Records drawn from a dataset:
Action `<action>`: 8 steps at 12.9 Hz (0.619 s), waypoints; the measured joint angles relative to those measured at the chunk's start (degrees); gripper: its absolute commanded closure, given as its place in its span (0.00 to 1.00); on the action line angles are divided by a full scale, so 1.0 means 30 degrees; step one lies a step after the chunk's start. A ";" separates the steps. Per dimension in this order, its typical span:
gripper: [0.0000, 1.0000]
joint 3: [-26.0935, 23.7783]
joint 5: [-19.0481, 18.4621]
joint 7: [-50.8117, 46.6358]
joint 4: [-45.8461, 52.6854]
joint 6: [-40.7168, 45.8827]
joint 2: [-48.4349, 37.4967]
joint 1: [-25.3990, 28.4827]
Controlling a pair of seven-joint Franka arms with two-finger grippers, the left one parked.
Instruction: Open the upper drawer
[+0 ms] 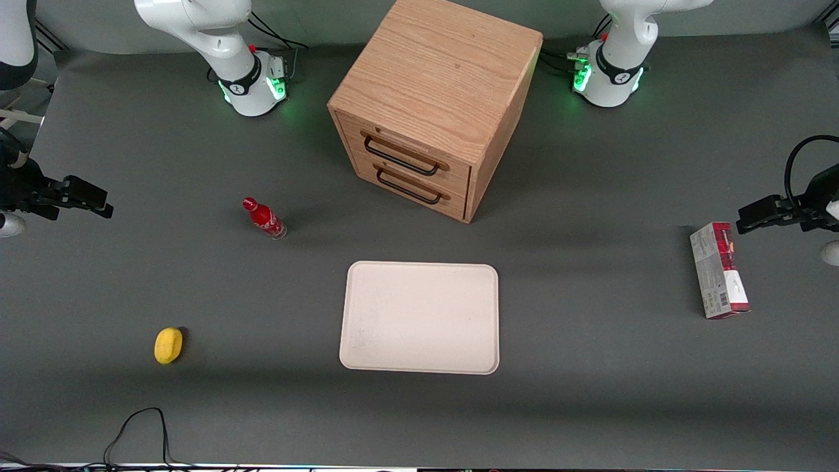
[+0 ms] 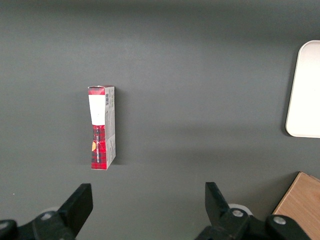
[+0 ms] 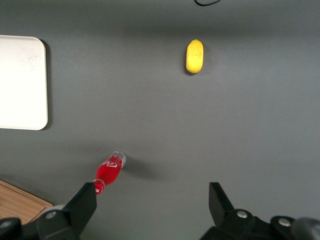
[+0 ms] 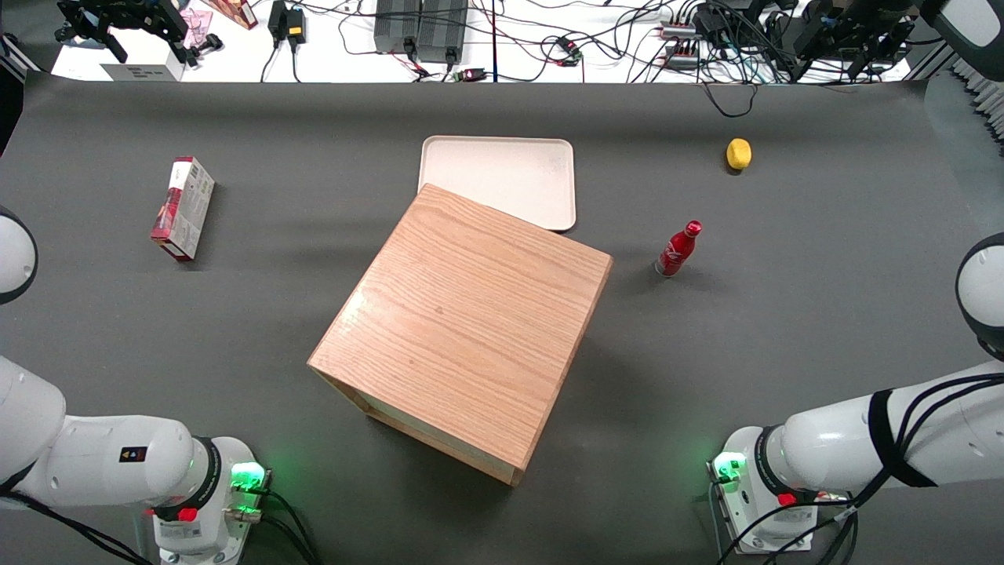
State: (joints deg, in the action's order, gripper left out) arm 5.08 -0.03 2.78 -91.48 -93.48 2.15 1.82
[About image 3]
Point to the yellow lemon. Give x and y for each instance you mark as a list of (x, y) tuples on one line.
[(194, 57)]

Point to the wooden drawer cabinet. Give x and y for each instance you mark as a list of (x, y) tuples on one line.
[(15, 202)]

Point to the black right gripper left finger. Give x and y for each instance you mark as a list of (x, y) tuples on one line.
[(75, 212)]

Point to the red drink bottle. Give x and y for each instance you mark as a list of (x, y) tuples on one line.
[(107, 172)]

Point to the white rectangular tray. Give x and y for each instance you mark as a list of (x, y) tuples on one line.
[(22, 82)]

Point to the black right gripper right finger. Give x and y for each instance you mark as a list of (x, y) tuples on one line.
[(225, 215)]

__Exercise aim__
Say how many lines of the entries above include the word "order", giving the number alone.

__Final answer__
2